A prática de tomar sol nas partes íntimas ganhou força nas redes sociais com promessas de aumento de testosterona e melhora nos níveis de vitamina D, mas não tem respaldo científico consistente, segundo o dermatologista Thales Bretas. A exposição solar controlada pode trazer benefícios ao organismo, mas a recomendação médica não envolve regiões íntimas e exige cuidados com horário, tempo de exposição e área do corpo exposta.
Segundo Bretas, não há evidência de que a exposição localizada ao sol, especialmente em áreas específicas do corpo, eleve a testosterona de forma relevante. A regulação hormonal depende de fatores como sono, alimentação, composição corporal, atividade física e saúde geral. No caso da vitamina D, a exposição solar realmente participa da produção pelo organismo, mas deve ocorrer em regiões mais amplas e habitualmente cobertas, como dorso, abdome e coxas, sempre por tempo curto e em horários de menor intensidade de radiação ultravioleta.

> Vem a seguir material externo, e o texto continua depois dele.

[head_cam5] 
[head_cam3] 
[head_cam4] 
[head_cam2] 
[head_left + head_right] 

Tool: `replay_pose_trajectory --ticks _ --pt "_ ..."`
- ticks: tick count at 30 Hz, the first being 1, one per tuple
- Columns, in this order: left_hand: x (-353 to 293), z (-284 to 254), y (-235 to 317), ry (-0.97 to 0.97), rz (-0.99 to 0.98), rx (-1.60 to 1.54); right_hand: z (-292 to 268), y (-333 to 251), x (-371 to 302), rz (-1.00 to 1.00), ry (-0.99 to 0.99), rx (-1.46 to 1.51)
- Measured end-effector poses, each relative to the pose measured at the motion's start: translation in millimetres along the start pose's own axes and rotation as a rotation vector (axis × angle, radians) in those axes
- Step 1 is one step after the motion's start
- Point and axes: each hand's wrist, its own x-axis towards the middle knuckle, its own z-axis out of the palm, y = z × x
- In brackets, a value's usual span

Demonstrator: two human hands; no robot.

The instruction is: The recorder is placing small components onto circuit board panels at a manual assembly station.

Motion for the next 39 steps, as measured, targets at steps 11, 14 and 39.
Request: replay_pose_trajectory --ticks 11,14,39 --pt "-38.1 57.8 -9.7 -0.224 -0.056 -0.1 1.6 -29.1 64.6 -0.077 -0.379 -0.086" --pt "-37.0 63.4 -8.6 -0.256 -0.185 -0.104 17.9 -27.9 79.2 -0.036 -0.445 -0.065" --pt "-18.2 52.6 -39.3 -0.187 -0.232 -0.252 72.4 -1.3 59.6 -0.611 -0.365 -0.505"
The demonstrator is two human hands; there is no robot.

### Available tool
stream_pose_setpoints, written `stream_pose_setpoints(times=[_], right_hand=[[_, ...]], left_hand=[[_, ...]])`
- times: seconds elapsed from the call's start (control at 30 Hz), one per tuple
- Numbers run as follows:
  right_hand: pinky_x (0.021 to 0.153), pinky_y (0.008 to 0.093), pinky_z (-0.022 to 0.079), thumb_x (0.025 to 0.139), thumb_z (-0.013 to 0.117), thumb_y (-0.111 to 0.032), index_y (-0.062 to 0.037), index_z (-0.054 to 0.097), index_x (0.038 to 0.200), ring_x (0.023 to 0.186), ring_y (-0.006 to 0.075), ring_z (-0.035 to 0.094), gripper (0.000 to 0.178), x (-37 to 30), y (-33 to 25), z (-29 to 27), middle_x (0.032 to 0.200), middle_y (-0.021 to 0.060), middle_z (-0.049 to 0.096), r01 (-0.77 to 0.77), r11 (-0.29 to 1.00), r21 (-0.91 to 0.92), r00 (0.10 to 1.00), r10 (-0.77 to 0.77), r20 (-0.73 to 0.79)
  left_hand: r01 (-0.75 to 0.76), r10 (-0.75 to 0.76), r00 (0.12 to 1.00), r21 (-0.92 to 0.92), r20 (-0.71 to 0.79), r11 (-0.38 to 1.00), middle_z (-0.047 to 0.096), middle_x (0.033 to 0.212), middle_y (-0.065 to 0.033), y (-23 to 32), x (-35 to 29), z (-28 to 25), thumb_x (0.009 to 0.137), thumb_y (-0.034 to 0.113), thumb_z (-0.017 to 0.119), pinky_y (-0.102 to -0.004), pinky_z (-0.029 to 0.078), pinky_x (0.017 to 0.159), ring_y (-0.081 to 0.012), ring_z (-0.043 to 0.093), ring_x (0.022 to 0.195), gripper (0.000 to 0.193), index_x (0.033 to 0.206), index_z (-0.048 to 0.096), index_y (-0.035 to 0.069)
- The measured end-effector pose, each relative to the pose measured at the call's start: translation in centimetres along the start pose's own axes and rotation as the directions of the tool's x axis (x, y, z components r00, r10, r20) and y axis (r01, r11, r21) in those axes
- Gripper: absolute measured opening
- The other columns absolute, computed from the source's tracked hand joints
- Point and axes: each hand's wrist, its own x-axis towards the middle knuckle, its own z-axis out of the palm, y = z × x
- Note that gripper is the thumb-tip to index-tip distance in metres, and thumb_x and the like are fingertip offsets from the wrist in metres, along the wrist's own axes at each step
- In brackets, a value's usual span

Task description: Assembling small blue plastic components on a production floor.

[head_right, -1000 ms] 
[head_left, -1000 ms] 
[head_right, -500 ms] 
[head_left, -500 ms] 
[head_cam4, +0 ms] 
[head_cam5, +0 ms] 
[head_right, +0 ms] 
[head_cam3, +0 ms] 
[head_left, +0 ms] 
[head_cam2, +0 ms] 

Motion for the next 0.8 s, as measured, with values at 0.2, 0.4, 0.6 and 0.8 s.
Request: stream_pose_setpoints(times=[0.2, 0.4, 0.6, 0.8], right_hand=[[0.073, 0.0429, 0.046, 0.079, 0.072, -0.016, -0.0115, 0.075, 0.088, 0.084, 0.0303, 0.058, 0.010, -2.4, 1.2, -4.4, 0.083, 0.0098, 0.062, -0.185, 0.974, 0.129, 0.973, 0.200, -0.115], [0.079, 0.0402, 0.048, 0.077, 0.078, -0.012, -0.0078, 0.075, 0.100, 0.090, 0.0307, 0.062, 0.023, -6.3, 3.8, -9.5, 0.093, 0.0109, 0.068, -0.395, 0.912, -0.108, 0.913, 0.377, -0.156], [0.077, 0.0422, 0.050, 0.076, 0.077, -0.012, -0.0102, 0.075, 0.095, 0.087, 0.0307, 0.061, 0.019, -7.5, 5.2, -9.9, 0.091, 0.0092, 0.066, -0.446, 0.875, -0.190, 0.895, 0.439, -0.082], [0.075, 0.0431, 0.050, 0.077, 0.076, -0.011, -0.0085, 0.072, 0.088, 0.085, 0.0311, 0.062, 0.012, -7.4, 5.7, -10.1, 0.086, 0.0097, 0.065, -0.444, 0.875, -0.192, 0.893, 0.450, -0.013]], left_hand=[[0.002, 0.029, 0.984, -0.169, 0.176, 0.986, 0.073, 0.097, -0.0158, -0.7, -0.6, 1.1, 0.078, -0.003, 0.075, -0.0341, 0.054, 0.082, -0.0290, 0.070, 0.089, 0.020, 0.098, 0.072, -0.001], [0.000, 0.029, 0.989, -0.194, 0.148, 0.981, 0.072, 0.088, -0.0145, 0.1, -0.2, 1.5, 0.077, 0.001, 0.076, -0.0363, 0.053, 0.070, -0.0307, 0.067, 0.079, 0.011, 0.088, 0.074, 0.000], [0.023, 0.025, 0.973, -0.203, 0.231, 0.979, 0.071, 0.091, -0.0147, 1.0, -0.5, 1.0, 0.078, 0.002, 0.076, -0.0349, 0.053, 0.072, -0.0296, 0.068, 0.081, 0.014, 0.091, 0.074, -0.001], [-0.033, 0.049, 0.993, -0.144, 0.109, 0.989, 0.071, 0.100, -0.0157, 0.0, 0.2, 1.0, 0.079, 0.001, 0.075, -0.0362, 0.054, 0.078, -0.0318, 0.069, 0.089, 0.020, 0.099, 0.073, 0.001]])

O risco, de acordo com o especialista, é que a pele da região íntima é mais sensível e tem menor proteção contra a radiação solar. A prática pode causar queimaduras, irritações e aumentar, no longo prazo, o risco de lesões cutâneas. Para o médico, a busca por saúde deve priorizar exposição solar moderada, alimentação equilibrada, sono de qualidade e acompanhamento profissional quando houver suspeita de deficiência de vitamina D ou alterações hormonais, em vez de seguir modismos digitais sem comprovação.